Independent Sampling
\(\overline{X}_{1}-\overline{X}_{2}\) approximately Normal
\(\sigma_{1}^{2} \neq \sigma_{2}^{2}\)

Test Statistic

\(t^{\prime}=\dfrac{\left(\bar{X}_{1}-\bar{X}_{2}\right)-\left(\mu_{1}-\mu_{2}\right)}{\sqrt{\frac{s_{1}^{2}}{n_{1}}+\frac{s_{2}^{2}}{n_{2}}}}\)
\(d f=\dfrac{\left(\frac{s_{1}^{2}}{n_{1}}+\frac{s_{2}^{2}}{n_{2}}\right)^{2}}{\left[\frac{\left(s_{1}^{2} / n_{1}\right)^{2}}{\left(n_{1}-1\right)}+\frac{\left(s_{2}^{2} / n_{2}\right)^{2}}{\left(n_{2}-1\right)}\right]}\)

The degrees of freedom will be less than or equal to \(n_{1}+n_{2}-2\), so this test will usually have less power than the pooled variance \(t\)‐test.

Example: Fuel economy

We will repeat the prior example to see if we can support the claim that imported compact cars have higher mean MPG when compared to domestic compact cars. This time we will assume that the population variances are not equal.

Solution

Design

Again we will let domestic cars be population 2.

Research Hypotheses:

\(H_o: \mu_{1} \leq \mu_{2}\) (Imported compact cars do not have a higher mean MPG)

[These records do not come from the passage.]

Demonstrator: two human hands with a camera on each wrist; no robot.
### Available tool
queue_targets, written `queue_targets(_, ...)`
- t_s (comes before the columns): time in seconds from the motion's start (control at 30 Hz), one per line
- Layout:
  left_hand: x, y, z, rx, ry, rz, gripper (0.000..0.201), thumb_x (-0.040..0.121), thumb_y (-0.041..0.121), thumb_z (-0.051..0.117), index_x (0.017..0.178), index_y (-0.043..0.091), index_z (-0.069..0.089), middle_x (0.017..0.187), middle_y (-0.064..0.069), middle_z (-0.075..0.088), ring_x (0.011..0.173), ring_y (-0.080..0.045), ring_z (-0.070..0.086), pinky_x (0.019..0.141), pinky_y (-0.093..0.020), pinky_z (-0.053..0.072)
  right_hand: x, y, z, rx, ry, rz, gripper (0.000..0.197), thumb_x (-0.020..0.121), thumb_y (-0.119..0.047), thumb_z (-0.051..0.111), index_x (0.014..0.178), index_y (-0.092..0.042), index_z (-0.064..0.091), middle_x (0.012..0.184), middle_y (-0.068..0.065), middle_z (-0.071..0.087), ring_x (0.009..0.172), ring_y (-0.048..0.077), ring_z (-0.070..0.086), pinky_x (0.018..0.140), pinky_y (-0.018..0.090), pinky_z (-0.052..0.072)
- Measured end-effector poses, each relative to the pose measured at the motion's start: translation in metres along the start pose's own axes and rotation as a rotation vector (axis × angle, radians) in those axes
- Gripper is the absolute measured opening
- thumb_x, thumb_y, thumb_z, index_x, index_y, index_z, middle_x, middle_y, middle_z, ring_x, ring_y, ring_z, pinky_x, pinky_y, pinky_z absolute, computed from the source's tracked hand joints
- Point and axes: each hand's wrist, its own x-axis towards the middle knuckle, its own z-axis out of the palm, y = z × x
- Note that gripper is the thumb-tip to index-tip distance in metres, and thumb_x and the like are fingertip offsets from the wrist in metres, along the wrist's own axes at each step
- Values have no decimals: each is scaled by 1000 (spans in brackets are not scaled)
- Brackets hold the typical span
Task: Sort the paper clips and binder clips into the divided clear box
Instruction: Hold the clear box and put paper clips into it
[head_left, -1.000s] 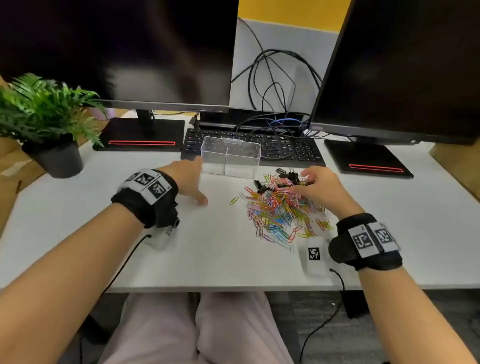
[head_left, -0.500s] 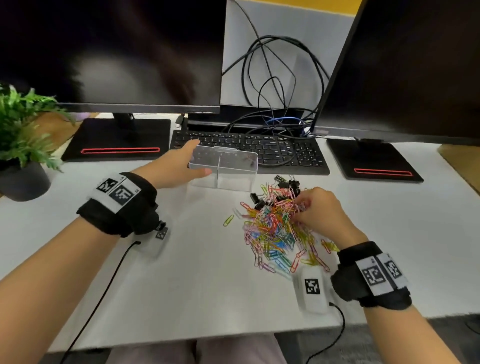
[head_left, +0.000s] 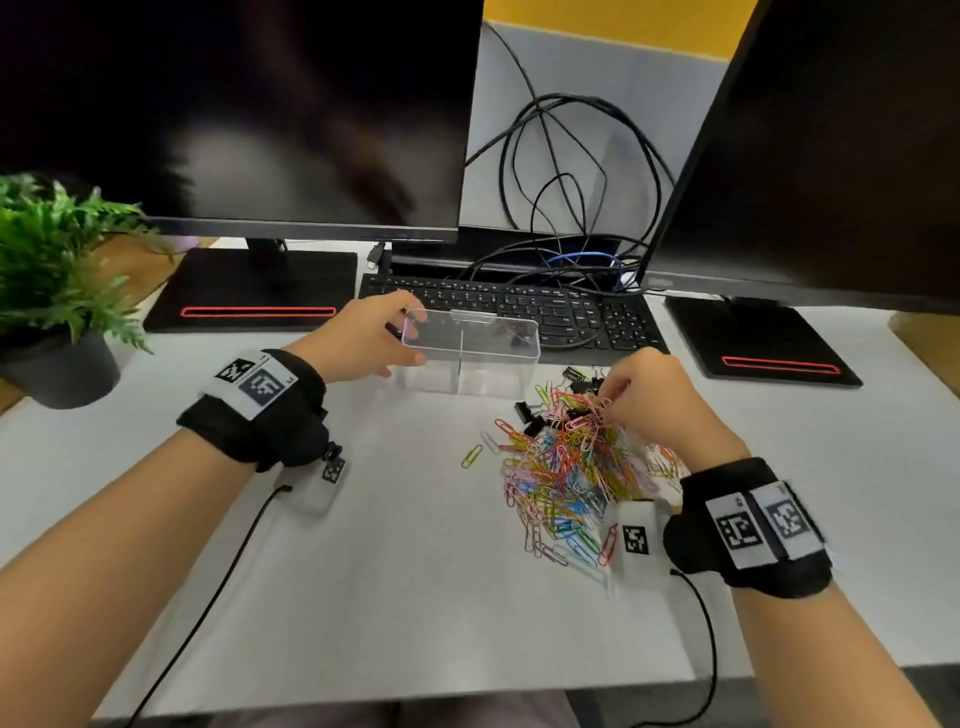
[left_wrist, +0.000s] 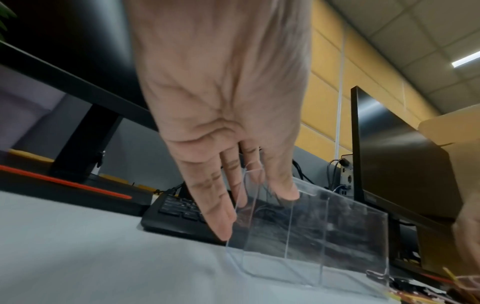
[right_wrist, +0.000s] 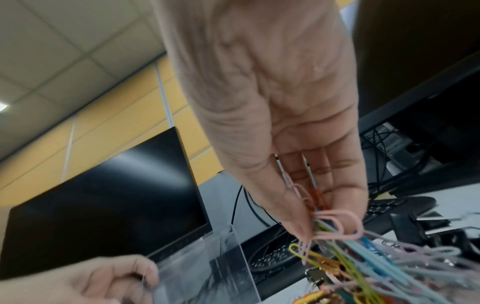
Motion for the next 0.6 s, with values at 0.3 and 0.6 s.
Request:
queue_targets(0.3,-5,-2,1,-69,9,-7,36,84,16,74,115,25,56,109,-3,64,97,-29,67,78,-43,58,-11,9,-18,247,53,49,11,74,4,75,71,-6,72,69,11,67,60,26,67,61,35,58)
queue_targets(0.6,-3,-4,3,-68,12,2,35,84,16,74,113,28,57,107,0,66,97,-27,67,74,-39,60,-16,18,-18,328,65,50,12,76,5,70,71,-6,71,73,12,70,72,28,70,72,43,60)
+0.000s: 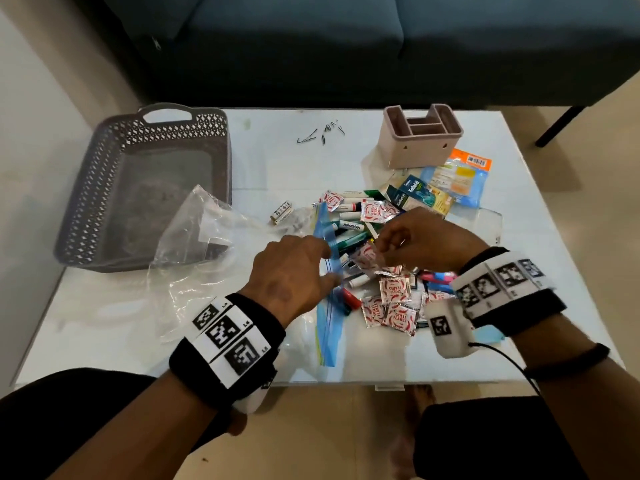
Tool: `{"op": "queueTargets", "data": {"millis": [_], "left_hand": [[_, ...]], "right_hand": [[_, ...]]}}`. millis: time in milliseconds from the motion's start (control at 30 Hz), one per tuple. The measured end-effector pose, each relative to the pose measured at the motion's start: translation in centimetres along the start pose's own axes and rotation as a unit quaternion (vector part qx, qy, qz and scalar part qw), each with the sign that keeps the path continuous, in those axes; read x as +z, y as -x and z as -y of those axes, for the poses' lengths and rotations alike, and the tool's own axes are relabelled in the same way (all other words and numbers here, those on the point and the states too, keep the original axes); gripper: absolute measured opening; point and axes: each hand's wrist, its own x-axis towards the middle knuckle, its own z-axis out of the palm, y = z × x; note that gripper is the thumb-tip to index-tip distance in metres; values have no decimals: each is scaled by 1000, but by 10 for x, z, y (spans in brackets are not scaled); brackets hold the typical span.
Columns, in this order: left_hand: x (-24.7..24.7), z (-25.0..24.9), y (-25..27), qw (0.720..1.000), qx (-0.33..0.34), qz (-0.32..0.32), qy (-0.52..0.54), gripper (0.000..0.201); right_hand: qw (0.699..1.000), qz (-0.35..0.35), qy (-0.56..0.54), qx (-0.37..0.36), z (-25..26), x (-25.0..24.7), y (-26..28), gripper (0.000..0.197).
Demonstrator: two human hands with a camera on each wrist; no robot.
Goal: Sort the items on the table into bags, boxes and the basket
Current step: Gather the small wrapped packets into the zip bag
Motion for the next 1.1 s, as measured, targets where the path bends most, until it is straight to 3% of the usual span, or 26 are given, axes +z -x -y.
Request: {"op": "queueTargets", "data": {"millis": [133,233,300,367,467,600,733,933,1100], "left_hand": [[-3,-18,-5,990,24,-56,125,61],[-6,-25,-7,977,59,-104,175,34],[-7,-24,-8,972,76,-133,178,31],[-6,-20,-10,967,91,-155,178,31],[-1,-15,-13,967,87,-156,181,29],[-3,-11,-14,962,70,-157,213,20],[-10,-5,-12,955,62,-169,237,16],[-11,-1,-13,945,29,-177,274,10],[-16,5,-14,938,15,-191,289,27]], "right_hand": [[977,45,-206,-23,7,-12,12,13],[974,45,-220,-28,3,-16,10,16],[986,9,-167,-20,-5,-15,6,17],[997,-67,-23,-20,-14,-4,2,18],[982,-130,139,-1,-19,19,-3,23],[971,-136,191,40,-27,30,-12,37],[966,-137,213,59,-29,37,-15,32],[974,-130,174,69,-25,31,-16,12],[997,-44,-20,59,-17,-5,-4,8]]}}
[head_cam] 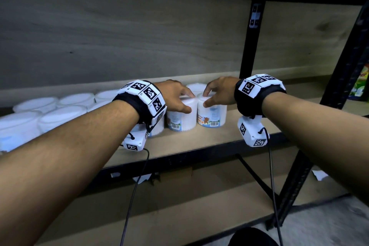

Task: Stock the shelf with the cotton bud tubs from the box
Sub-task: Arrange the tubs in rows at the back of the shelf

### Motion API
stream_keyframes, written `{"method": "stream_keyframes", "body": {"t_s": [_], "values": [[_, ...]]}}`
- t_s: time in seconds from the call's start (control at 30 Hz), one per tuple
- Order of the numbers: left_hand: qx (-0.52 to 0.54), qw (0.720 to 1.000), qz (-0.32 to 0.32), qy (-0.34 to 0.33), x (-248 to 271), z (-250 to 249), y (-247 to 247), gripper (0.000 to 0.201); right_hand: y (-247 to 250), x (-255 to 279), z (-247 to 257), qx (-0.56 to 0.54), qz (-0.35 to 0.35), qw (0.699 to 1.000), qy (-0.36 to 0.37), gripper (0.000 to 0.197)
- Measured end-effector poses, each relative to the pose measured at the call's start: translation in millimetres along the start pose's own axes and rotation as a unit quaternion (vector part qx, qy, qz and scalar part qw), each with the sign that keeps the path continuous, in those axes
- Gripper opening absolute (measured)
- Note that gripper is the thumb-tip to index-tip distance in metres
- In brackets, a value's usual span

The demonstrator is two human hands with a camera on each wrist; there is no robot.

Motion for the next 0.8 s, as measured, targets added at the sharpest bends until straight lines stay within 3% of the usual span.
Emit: {"method": "stream_keyframes", "body": {"t_s": [0.57,0.8], "values": [[-0.062,0.994,-0.049,0.08,-9.6,0.0,6.0,0.064,3.1,5.1,-0.3,-0.028,0.02,0.997,0.066,0.033],[-0.069,0.991,-0.047,0.104,-10.0,2.1,6.1,0.074,2.3,4.6,-6.2,-0.092,0.027,0.992,0.082,0.034]]}}
Point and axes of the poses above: each hand's wrist, its own x-axis away from the middle knuckle, its own y-axis out of the back of the hand, z = x × y, the point moved 7 cm from there along -x, towards the middle knuckle, and after that the axes turned 10 degrees about x, right-handed, at the moved point
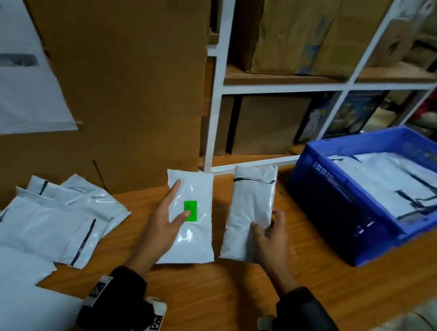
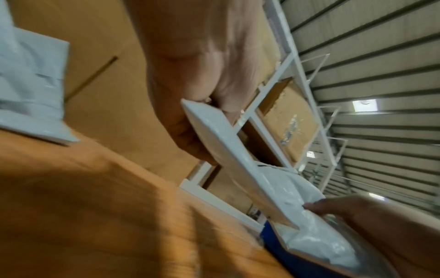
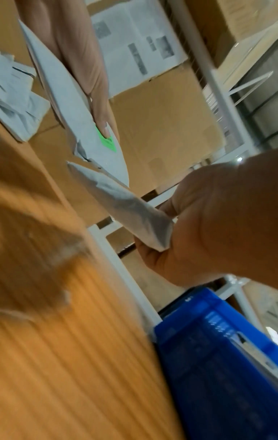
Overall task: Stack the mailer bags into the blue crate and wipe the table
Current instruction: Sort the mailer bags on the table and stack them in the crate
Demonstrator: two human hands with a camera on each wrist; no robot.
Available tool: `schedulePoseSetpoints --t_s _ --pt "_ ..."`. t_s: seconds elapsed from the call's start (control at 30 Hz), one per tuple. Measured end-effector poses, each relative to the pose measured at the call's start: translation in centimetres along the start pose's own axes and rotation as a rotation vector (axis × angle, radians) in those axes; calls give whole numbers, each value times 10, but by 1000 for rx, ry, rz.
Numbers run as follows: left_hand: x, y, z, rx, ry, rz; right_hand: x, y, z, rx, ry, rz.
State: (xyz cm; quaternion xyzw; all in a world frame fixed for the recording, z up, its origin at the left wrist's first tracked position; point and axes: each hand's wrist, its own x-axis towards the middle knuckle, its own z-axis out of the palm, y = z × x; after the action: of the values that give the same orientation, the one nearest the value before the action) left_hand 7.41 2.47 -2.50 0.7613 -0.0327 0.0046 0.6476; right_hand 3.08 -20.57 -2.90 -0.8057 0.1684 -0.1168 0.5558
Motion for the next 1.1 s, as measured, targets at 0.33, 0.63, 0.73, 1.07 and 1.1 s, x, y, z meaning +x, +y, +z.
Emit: schedulePoseSetpoints --t_s 0.33,0.63,0.73,1.07,1.1 --pt "-40 93 176 70 -13 242 8 17 -201 54 197 -270" --pt "-45 167 339 -43 -82 373 35 60 -366 133 303 -320" --pt "-34 186 371 -7 -138 389 54 70 -402 129 347 -326" --pt "39 218 428 129 -305 448 153 73 -448 53 317 -290" --pt "48 220 432 127 -305 446 163 71 -450 44 312 -299"
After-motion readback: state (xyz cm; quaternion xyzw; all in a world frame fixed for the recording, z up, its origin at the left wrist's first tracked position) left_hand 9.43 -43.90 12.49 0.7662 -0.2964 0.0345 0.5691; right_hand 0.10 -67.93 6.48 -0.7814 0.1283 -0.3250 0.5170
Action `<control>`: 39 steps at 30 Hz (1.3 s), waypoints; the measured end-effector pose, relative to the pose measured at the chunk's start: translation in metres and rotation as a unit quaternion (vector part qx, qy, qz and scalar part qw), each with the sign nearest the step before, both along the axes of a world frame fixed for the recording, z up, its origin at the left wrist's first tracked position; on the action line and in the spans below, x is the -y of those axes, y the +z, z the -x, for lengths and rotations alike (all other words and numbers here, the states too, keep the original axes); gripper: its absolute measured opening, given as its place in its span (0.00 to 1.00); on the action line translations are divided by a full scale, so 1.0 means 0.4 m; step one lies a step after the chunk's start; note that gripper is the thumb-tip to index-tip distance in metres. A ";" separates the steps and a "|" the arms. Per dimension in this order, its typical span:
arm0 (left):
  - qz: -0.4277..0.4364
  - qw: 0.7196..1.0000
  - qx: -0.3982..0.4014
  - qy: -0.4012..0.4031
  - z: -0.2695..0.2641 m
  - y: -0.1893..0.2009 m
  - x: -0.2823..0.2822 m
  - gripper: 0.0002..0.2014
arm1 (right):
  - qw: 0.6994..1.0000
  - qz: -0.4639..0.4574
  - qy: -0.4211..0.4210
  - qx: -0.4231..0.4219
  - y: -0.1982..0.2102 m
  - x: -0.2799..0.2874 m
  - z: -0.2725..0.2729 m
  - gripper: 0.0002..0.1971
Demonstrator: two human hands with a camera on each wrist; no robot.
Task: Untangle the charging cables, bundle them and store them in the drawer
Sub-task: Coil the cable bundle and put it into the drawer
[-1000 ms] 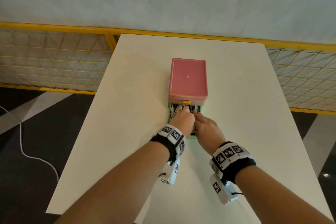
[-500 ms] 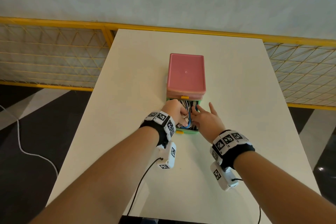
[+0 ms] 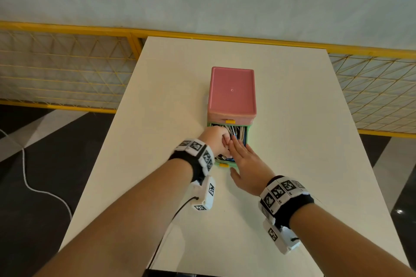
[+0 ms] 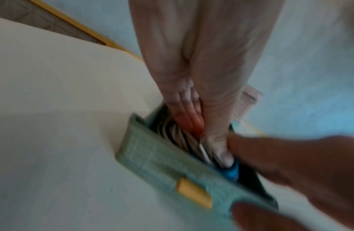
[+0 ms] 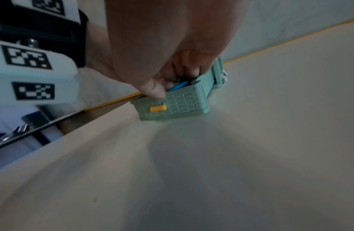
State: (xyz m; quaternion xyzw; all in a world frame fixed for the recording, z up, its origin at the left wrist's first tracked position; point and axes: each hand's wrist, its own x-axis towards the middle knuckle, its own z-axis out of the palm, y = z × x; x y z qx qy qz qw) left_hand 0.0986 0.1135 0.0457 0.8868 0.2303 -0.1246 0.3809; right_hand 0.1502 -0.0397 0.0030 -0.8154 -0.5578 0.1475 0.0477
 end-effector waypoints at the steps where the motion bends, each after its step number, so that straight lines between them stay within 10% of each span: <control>1: 0.022 1.000 0.011 0.004 0.015 0.005 -0.014 0.08 | 0.999 0.027 0.008 0.029 -0.001 -0.002 0.002 0.38; 7: -0.173 0.940 0.287 0.068 0.028 0.047 -0.102 0.09 | 0.989 0.076 0.020 0.129 -0.022 -0.039 -0.004 0.35; 11: -0.160 0.973 0.159 -0.044 -0.022 0.058 -0.098 0.25 | 0.984 0.049 0.045 0.164 -0.004 -0.041 -0.006 0.20; 19: -0.141 0.984 0.061 -0.085 -0.046 0.028 -0.107 0.36 | 0.990 0.110 0.019 0.087 0.053 -0.086 -0.044 0.28; 28: -0.146 0.984 0.062 -0.085 -0.044 0.034 -0.101 0.37 | 0.987 -0.057 0.007 0.150 0.047 -0.053 -0.021 0.08; 39: -0.148 0.985 0.007 -0.092 -0.045 0.068 -0.106 0.34 | 0.999 0.031 -0.013 0.029 0.073 -0.076 -0.046 0.18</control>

\(H_a: \mu_{1} > \mu_{2}\) (Imported compact cars have a higher mean MPG)

We will assume the population variances are unequal \(\sigma_{1}^{2} \neq \sigma_{2}^{2}\), so the model will be an unequal variance \(t\)‐test. This model is appropriate if the distribution of the differences of sample means is approximately Normal from the Central Limit Theorem. A one‐tailed test is selected based on \(H_a\).

Type I error would be to reject the Null Hypothesis and claim imports have a higher mean MPG, when they do not have higher MPG. The test will be run at a level of significance (\(\alpha\)) of 5%. The degrees of freedom for this test is 16 (see calculation below), so the decision rule under the critical value method would be to reject \(H_o\) when \(t > 1.746\). The decision under the \(p\)‐value method is to reject \(H_o\) if the \(p\)‐value is < \(\alpha\)

Data/Results

\(d f=\dfrac{\left(\frac{2.16^{2}}{15}+\frac{3.86^{2}}{12}\right)^{2}}{\left[\frac{\left(2.16^{2} / 15\right)^{2}}{(15-1)}+\frac{\left(3.86^{2} / 12\right)^{2}}{(12-1)}\right]}=16\)

\(t=\dfrac{(35.76-33.59)-0}{\sqrt{\frac{2.16^{2}}{15}+\frac{3.86^{2}}{12}}}=1.74\)

Since 1.74 <1.746, the decision would be to Fail to Reject \(H_o\). Also the \(p\)‐value is calculated to be .0504 which again shows that the result is not significant (barely) at the 5% level.

Conclusion

Insufficient evidence to claim imported compact cars have a significantly higher mean MPG rating when compared to domestic cars.

You can see the lower power of this test when compared to the pooled variance \(t\)‐test example where Ho was rejected. We always prefer to run the test with higher power when appropriate.